Star had claimed Reynolds was unable on its own to reduce nitrosamines in tobacco as much as Star could. Star said Reynolds then chose to use the technology without permission as part of an effort to “neutralize” competition. Reynolds denied the claim, challenging validity of the patents.
“We’re very pleased with today’s ruling,” August Borschke, chief patent counsel for R.J. Reynolds Tobacco, said in an e-mail. “R.J. Reynolds did not infringe Star’s patents.”
R.J. Reynolds Tobacco is the cigarette unit of Winston-Salem, North Carolina-based Reynolds American, the second-largest U.S. tobacco company. Reynolds makes Camel, Winston and Salem brand cigarettes.
The case initially had been thrown out in June 2007 after U.S. District Judge Marvin Garbis said Star deceived the U.S. Patent and Trademark Office to obtain formal rights to the invention. The appeals court reversed that order, setting the stage for the 2009 trial.

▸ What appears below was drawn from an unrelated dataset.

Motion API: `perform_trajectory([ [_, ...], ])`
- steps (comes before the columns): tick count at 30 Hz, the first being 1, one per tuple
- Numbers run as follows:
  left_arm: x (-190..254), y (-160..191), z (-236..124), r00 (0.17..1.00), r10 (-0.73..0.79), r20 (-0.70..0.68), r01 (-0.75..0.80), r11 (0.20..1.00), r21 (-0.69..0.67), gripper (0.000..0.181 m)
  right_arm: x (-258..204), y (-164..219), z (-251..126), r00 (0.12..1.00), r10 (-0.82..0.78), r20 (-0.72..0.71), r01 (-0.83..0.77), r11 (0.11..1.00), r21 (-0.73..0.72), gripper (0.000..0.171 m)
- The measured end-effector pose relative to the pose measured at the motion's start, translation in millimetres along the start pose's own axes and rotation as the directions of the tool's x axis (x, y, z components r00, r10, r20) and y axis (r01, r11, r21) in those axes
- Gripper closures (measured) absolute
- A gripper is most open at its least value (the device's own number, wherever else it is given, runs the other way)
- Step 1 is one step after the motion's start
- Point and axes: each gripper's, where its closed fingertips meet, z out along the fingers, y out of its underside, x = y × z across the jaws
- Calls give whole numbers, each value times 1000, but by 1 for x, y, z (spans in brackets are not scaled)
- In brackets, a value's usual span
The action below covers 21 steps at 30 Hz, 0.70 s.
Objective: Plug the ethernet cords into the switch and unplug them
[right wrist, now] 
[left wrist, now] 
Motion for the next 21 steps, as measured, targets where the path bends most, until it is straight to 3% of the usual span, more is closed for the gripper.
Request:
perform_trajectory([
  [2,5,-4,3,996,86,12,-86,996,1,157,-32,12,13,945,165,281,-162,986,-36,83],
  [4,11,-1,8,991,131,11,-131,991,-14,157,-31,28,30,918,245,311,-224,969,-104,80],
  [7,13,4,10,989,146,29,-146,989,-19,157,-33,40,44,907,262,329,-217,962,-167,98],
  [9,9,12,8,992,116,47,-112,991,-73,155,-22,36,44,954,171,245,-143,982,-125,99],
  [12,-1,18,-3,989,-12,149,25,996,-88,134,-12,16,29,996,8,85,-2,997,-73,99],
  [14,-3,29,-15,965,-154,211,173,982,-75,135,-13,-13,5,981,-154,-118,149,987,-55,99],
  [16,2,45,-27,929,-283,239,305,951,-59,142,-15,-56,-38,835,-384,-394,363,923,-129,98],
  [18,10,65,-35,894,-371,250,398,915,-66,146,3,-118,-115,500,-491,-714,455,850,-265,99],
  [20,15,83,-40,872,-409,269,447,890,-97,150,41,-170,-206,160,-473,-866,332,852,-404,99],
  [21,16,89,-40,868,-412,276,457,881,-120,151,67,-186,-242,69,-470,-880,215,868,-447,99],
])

Star has said in regulatory filings it’s betting on increased sales of its CigRx products, which are used to decrease the desire to smoke, and is reviewing ways to market its Ariva and Stonewall Hard Snuff products.
The case is Star Scientific v. R.J. Reynolds Tobacco Co., 10-1183, U.S. Court of Appeals for the Federal Circuit (Washington). The lower court case is Star Scientific Inc. v. R.J. Reynolds Tobacco Co., 01cv1504, U.S. District Court, District of Maryland (Greenbelt).